- _REQUIRED ACTION_
Your result should be the lines holding the word "purple", copied from the entries below.

DATASET Block Start

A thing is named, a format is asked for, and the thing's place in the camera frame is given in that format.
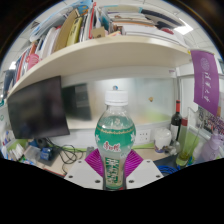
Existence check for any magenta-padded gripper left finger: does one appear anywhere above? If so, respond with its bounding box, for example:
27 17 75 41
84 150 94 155
63 148 108 191

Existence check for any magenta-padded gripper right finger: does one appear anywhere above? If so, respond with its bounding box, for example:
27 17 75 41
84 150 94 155
121 148 164 191

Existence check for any green-labelled clear drink bottle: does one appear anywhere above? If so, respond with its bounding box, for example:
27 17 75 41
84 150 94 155
94 89 137 191

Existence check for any purple translucent water bottle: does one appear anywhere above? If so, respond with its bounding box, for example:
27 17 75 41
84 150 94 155
199 129 224 165

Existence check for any white lidded jar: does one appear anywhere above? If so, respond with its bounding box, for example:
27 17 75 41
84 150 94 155
153 127 173 154

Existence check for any small blue box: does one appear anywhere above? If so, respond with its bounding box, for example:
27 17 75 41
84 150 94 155
39 146 55 162

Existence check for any green drinking glass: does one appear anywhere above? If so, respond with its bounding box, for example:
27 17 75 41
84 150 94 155
175 131 202 167

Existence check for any dark wine bottle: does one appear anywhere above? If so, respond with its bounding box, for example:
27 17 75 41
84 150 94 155
169 99 184 143

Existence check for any black computer monitor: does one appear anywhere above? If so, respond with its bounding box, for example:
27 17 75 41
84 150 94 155
6 75 71 141

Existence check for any purple hanging flag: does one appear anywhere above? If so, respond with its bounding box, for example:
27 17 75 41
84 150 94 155
190 49 221 117

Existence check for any blue coiled cable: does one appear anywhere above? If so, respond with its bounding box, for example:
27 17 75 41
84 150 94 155
155 163 182 175

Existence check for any black cable bundle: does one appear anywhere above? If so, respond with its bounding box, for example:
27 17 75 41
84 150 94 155
45 137 88 165

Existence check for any white wall socket strip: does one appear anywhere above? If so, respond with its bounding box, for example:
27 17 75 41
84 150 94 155
134 129 152 145

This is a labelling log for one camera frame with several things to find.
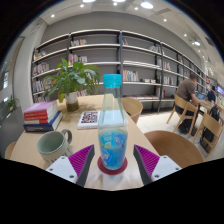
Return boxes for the green potted plant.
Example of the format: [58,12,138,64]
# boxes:
[43,58,103,113]

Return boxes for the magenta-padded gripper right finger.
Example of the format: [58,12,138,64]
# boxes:
[133,144,183,186]

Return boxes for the white card with square code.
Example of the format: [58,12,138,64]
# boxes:
[77,110,101,130]

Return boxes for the person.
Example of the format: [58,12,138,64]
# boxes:
[205,85,218,104]
[175,73,204,134]

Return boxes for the clear bottle with blue cap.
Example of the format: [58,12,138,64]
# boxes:
[97,73,129,171]

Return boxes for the pink-covered book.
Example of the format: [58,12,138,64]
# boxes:
[23,99,59,118]

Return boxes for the grey shelf unit with books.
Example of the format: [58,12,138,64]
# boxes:
[30,28,209,104]

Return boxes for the round ceiling lights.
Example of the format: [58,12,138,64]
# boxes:
[49,0,203,48]

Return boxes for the red book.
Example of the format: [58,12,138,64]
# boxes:
[23,108,60,125]

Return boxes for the small leafy plant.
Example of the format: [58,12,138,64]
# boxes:
[5,95,20,113]

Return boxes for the thick dark blue book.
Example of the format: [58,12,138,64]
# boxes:
[23,110,64,133]

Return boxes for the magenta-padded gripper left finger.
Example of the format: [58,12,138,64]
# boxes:
[45,144,96,188]

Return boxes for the flat round red coaster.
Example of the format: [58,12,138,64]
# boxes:
[97,155,129,176]

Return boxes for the patterned grey-green mug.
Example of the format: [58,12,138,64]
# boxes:
[36,129,74,165]

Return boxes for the slatted wooden chair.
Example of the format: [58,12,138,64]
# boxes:
[192,112,224,149]
[166,94,199,139]

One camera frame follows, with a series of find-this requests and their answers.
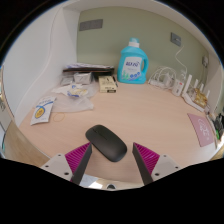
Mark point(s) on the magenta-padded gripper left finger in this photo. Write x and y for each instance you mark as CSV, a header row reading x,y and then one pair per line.
x,y
77,156

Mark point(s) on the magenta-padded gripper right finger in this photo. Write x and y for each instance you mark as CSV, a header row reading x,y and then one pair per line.
x,y
148,158

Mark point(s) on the black computer mouse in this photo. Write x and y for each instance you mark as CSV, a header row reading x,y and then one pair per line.
x,y
106,142

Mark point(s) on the rubber band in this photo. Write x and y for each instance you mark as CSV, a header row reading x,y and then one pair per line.
x,y
53,117

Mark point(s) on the clear plastic bag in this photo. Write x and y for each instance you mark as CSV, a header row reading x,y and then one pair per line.
x,y
75,104

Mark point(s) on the white packet with yellow circle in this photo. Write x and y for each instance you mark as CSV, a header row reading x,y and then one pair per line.
x,y
42,110

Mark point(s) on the white router with antennas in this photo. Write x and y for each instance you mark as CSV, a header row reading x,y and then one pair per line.
x,y
189,96

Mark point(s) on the small silver foil packet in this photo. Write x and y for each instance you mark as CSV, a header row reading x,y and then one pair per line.
x,y
66,81

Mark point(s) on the small white bottle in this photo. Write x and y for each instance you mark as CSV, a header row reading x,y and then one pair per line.
x,y
177,87

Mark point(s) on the cream cardboard box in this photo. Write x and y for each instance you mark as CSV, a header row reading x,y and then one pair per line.
x,y
107,84

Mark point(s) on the large silver foil packet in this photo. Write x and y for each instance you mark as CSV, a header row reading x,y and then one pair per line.
x,y
83,78

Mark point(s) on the black pen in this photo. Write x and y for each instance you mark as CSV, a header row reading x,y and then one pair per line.
x,y
115,81

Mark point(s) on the printed paper stack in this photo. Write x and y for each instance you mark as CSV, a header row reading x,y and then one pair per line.
x,y
87,68

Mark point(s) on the blue detergent bottle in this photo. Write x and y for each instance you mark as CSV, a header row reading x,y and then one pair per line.
x,y
132,65

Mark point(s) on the white wall charger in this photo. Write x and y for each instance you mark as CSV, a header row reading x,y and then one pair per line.
x,y
205,61

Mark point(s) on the square grey wall socket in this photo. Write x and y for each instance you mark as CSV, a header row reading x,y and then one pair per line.
x,y
175,39

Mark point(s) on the wide grey wall plate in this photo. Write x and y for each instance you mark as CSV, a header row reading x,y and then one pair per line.
x,y
90,25

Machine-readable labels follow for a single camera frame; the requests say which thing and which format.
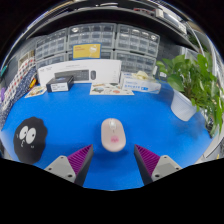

DATASET Block End

- _SOLUTION BELOW_
Existence check for any purple translucent water bottle: does one appear anywhere above? If so, respond with its bounding box, for example:
Existence check for any purple hanging flag: does one appear anywhere above? If so, respond with its bounding box, for example:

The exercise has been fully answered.